Material for the task.
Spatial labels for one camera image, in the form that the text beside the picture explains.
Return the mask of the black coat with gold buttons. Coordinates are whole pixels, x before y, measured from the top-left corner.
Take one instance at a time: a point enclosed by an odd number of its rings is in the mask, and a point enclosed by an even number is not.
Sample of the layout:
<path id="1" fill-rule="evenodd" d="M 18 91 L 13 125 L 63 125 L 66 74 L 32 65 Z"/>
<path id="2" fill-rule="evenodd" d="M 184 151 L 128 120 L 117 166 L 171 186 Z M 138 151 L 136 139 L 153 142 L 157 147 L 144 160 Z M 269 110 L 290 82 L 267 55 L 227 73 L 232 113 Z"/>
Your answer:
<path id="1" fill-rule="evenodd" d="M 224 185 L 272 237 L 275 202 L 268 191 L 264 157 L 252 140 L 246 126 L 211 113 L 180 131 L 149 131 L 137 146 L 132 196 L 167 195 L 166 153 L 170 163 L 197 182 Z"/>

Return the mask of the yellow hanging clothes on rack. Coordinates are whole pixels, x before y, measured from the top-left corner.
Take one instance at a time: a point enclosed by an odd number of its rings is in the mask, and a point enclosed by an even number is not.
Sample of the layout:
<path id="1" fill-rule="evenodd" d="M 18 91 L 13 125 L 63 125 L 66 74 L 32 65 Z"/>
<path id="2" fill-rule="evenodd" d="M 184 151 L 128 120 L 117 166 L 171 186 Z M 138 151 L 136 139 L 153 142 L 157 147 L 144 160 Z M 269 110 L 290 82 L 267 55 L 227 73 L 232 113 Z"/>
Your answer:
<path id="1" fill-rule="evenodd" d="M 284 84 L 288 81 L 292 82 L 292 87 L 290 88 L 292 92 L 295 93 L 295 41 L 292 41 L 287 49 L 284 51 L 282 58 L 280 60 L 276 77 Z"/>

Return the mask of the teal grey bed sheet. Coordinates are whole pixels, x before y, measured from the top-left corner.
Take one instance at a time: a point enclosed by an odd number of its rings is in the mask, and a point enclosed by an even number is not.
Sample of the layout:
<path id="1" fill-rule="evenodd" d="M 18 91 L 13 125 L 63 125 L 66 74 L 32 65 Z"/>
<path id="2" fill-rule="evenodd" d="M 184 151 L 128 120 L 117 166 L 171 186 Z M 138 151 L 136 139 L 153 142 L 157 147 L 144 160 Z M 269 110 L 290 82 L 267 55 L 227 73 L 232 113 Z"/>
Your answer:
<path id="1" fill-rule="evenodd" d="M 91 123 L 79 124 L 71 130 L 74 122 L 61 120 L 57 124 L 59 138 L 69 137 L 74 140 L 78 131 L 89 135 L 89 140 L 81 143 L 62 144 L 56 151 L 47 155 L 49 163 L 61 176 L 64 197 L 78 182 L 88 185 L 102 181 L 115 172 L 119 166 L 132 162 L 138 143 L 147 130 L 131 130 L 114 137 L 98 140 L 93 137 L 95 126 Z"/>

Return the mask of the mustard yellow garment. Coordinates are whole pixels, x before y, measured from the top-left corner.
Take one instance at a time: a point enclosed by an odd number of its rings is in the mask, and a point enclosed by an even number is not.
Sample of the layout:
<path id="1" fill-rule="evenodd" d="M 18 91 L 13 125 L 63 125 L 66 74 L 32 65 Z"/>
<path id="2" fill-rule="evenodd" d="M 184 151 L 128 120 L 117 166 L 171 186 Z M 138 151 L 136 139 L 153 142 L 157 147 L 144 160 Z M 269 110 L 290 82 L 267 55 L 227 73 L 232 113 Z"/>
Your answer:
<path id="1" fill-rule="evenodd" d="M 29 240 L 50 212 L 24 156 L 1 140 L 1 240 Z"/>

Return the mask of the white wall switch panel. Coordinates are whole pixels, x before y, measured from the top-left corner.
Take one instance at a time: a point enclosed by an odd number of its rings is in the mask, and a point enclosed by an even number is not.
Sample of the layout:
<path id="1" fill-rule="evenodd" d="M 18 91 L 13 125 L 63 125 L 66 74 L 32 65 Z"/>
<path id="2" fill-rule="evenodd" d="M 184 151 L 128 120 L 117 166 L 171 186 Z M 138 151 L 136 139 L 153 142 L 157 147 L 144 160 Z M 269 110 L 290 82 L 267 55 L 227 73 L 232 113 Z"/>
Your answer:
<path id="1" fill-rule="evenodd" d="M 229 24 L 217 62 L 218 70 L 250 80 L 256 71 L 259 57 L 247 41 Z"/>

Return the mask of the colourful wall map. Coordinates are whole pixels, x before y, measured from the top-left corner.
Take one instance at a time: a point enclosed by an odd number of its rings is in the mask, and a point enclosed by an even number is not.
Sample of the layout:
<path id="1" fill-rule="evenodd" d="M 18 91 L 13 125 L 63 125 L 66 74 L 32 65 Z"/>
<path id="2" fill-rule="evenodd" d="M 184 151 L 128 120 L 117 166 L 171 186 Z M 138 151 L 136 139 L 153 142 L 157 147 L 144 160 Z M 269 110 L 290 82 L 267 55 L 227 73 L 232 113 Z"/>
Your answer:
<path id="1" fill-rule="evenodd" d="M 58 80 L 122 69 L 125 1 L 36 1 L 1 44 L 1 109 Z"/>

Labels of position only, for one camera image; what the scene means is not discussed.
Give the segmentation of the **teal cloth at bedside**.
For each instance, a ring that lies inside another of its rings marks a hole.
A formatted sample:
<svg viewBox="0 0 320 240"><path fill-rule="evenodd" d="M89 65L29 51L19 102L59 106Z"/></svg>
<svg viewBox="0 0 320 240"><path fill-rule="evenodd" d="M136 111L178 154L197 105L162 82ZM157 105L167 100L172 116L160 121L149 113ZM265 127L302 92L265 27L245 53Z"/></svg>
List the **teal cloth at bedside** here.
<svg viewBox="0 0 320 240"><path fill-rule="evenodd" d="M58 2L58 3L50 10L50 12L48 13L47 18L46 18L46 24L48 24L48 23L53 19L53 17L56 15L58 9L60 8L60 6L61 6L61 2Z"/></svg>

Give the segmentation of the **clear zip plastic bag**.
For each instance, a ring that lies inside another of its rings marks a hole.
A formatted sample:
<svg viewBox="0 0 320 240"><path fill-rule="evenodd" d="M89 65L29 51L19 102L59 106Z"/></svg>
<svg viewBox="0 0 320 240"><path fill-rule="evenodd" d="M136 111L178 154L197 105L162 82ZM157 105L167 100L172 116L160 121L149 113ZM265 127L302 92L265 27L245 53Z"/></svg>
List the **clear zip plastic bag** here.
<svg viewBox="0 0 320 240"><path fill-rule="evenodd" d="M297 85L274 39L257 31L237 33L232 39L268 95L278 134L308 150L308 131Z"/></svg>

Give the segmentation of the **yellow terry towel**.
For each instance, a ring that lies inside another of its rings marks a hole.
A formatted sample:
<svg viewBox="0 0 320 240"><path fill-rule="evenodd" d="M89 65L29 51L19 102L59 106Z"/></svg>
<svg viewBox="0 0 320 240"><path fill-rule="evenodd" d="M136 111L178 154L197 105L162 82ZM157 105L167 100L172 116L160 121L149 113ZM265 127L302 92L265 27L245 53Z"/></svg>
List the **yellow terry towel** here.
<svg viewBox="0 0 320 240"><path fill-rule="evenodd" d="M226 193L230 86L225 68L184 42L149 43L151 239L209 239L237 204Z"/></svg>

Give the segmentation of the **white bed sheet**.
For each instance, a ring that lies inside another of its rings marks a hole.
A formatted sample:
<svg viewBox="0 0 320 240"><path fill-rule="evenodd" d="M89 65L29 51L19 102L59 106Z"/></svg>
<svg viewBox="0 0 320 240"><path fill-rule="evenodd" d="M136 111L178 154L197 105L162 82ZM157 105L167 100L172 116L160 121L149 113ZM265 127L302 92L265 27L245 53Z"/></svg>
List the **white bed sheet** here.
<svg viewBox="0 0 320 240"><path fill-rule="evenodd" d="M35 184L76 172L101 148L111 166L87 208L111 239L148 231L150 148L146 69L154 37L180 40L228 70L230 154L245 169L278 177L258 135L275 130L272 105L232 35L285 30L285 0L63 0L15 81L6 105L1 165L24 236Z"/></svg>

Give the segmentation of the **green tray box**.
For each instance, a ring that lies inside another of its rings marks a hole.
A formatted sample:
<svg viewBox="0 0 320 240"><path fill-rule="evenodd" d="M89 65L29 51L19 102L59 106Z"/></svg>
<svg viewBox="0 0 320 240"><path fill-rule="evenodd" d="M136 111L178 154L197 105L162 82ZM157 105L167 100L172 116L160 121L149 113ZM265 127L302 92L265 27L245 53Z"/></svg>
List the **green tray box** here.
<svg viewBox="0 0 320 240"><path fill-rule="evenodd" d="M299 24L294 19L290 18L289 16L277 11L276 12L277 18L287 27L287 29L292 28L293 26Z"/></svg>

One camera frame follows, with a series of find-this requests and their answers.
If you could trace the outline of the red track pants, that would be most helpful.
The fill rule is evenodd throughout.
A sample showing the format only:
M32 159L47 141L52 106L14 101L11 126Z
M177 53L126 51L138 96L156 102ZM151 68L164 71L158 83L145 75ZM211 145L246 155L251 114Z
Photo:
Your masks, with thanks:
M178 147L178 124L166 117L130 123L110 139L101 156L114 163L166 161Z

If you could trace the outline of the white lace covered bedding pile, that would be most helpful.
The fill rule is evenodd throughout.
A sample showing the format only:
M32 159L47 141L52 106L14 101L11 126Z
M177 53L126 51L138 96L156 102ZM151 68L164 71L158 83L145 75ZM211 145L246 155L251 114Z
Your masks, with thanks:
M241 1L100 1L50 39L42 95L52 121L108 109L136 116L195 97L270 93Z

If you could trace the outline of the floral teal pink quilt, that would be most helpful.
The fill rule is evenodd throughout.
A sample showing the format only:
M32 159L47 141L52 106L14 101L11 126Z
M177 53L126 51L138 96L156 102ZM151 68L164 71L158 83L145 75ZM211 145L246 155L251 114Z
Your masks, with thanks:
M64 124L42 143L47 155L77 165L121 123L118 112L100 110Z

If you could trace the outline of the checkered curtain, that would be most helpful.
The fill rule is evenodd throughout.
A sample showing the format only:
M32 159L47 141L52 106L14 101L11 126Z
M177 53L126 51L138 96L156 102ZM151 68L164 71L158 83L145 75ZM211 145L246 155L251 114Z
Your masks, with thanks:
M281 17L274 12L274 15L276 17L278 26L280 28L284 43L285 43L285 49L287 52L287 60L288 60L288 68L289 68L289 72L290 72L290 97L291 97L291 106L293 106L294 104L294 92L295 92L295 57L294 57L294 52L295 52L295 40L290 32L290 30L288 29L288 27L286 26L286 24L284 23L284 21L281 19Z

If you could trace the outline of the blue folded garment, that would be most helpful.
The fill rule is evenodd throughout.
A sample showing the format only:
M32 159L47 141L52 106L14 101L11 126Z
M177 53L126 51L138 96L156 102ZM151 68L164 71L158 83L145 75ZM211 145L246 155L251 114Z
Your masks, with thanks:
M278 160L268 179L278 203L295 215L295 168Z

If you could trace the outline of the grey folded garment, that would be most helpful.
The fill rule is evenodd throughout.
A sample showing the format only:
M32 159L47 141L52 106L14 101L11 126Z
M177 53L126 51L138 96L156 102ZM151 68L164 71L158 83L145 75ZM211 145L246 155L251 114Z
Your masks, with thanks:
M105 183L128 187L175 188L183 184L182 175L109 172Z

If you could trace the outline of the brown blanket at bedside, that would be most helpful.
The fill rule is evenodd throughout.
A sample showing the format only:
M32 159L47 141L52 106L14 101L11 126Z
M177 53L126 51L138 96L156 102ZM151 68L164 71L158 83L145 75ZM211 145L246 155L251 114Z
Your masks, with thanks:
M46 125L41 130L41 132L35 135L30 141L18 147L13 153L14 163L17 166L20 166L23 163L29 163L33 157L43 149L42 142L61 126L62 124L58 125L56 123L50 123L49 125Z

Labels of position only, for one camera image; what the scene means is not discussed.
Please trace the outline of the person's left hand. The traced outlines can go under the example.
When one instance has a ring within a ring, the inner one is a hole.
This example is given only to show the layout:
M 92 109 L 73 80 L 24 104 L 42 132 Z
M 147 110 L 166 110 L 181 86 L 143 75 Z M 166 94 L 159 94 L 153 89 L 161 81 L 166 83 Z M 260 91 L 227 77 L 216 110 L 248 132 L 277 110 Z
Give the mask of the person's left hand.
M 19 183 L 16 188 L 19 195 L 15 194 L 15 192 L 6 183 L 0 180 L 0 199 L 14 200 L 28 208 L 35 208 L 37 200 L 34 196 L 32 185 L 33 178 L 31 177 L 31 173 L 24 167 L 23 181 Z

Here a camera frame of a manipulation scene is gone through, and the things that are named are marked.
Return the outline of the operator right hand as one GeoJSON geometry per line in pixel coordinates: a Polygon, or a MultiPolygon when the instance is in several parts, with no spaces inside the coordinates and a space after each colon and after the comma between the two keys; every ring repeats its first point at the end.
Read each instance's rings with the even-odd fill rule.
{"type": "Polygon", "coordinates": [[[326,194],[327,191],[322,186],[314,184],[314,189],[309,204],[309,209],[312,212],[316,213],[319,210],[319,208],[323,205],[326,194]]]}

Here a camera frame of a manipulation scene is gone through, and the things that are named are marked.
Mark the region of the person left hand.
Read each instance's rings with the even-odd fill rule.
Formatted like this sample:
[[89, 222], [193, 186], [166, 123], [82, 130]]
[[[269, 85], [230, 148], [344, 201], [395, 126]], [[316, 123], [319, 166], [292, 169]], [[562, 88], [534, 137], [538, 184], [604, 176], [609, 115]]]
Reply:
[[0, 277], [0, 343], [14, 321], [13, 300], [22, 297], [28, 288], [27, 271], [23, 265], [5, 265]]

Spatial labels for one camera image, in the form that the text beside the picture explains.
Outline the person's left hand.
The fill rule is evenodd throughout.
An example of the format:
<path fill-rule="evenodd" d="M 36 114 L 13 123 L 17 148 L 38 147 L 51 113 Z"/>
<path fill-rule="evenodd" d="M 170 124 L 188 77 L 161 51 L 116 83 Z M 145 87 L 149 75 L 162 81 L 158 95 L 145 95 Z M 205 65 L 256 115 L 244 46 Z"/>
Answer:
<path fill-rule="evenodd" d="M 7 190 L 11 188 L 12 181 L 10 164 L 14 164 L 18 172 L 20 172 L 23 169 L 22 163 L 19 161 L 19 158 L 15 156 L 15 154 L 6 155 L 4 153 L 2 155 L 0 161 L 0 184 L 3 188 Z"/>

What you need to do. Output the listing verbatim through the "Return the mask of the yellow" line.

Answer box.
Spatial labels for one camera image, in the form that the text beside the picture explains.
Return the mask of the black coat with gold buttons. Coordinates are whole pixels, x before y, measured from the top-left corner.
Take one instance at a time: a point enclosed by an odd number of its rings is in the mask, and a point enclosed by an even number is not.
Sample of the layout:
<path id="1" fill-rule="evenodd" d="M 18 91 L 13 125 L 63 125 L 66 74 L 32 65 Z"/>
<path id="2" fill-rule="evenodd" d="M 184 151 L 128 120 L 117 166 L 171 186 Z M 138 151 L 136 139 L 153 142 L 157 147 L 144 160 Z M 269 110 L 290 82 L 267 55 L 227 73 L 232 113 Z"/>
Your answer:
<path id="1" fill-rule="evenodd" d="M 224 185 L 272 237 L 275 202 L 268 191 L 264 157 L 252 140 L 246 126 L 211 113 L 180 131 L 149 131 L 137 146 L 132 196 L 167 195 L 166 153 L 170 163 L 197 182 Z"/>

Return the mask of the yellow hanging clothes on rack. Coordinates are whole pixels, x before y, measured from the top-left corner.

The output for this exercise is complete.